1. [Create a service principal and configure authentication](/integrations/databases/databricks#create-a-service-principal-and-configure-authentication)
2. [Retrieve SQL warehouse connection details](/integrations/databases/databricks#retrieve-sql-warehouse-connection-details)
3. [Grant permissions](/integrations/databases/databricks#grant-permissions)
4. [Configure your data connection in Datafold](/integrations/databases/databricks#configure-in-datafold)

## Create a service principal and configure authentication

Create a dedicated service principal for the Datafold integration. This is the identity Datafold will use to connect to your workspace.

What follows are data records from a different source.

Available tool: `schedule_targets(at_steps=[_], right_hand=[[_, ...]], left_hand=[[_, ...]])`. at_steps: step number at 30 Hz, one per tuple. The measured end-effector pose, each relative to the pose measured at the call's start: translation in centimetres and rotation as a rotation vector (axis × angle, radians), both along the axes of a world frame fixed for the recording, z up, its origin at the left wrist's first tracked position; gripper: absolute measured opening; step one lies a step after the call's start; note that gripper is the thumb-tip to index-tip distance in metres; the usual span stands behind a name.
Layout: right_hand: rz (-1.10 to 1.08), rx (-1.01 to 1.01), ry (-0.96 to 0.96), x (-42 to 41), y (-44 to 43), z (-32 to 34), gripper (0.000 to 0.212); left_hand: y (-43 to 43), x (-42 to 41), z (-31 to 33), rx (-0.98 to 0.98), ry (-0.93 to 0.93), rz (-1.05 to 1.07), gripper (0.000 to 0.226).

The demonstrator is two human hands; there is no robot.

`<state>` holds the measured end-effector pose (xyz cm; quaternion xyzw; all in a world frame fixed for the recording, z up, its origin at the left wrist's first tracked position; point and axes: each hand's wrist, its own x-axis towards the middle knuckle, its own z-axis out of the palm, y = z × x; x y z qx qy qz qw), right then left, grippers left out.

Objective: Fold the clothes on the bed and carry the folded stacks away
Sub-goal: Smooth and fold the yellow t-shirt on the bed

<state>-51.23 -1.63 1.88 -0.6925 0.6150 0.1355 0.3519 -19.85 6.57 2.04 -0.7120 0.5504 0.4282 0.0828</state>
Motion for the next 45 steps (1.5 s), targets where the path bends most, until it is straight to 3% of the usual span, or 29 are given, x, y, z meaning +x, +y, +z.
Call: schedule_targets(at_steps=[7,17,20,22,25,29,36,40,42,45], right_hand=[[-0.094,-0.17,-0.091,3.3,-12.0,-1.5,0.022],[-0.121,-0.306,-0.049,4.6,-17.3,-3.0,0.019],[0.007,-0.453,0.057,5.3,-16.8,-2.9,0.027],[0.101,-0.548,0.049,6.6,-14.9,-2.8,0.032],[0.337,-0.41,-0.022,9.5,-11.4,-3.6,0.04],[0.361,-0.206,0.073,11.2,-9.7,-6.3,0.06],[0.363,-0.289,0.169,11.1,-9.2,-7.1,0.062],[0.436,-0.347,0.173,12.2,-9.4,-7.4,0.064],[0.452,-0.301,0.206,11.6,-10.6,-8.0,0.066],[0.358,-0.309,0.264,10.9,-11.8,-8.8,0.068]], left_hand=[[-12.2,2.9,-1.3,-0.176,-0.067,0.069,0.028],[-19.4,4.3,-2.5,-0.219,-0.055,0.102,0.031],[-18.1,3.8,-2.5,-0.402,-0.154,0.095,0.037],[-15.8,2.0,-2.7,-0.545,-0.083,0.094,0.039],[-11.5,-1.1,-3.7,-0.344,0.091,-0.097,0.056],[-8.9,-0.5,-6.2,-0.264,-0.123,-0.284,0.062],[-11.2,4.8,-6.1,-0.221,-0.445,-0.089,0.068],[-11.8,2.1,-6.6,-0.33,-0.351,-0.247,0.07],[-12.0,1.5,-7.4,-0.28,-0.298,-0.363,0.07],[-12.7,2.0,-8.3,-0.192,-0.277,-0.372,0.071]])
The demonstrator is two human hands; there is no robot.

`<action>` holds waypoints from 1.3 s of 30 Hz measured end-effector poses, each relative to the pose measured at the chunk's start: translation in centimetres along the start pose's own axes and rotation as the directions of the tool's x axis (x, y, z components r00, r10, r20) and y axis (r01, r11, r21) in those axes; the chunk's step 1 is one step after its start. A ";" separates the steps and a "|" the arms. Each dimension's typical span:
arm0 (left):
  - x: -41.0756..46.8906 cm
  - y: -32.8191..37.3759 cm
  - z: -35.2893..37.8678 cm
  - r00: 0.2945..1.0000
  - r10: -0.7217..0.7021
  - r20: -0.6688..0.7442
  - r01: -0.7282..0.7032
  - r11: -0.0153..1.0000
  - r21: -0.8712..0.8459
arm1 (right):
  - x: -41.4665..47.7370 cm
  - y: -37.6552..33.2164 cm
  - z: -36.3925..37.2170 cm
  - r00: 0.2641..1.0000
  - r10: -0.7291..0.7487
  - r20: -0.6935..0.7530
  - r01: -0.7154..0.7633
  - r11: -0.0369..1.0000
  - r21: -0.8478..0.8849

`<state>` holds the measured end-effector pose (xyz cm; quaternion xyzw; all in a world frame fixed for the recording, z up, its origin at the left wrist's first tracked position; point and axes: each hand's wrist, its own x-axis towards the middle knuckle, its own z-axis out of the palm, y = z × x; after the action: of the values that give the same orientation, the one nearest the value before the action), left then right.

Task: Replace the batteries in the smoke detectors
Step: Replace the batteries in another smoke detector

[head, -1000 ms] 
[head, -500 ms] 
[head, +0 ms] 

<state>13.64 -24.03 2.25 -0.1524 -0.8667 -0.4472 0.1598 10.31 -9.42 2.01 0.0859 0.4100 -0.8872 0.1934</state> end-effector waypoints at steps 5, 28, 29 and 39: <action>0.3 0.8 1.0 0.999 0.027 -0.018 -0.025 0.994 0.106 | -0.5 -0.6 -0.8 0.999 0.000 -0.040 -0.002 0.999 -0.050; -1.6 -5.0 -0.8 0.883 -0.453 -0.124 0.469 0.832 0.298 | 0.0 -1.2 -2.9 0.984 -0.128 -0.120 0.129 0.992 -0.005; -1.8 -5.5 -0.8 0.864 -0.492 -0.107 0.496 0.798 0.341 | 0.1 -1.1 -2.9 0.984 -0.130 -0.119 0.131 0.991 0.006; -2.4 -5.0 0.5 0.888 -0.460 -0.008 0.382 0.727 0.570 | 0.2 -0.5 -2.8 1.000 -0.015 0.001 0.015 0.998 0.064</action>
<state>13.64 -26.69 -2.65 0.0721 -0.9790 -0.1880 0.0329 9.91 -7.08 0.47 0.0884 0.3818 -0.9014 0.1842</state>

1. Go to **Settings** → **Identity and access** → **Service principals**
2. Click **Add service principal** and give it a name (e.g., `datafold`)
3. Select the service principal, go to the **Secrets** tab, and click **Generate secret**
4. Save the **Client ID** and **Secret** — the secret is only shown once

<Note>
  OAuth secrets are valid for up to 730 days. You can have a maximum of 5 active secrets per service principal. Rotate secrets before expiry to avoid connection interruptions.
</Note>

<Note>
  Datafold also supports Personal Access Tokens as an alternative authentication method. PATs are considered legacy by Databricks — see the [Databricks authentication documentation](https://docs.databricks.com/en/dev-tools/auth/oauth-m2m.html) for details.
</Note>

## Retrieve SQL warehouse connection details

Navigate to **SQL Warehouses** under the **SQL** section in the left sidebar.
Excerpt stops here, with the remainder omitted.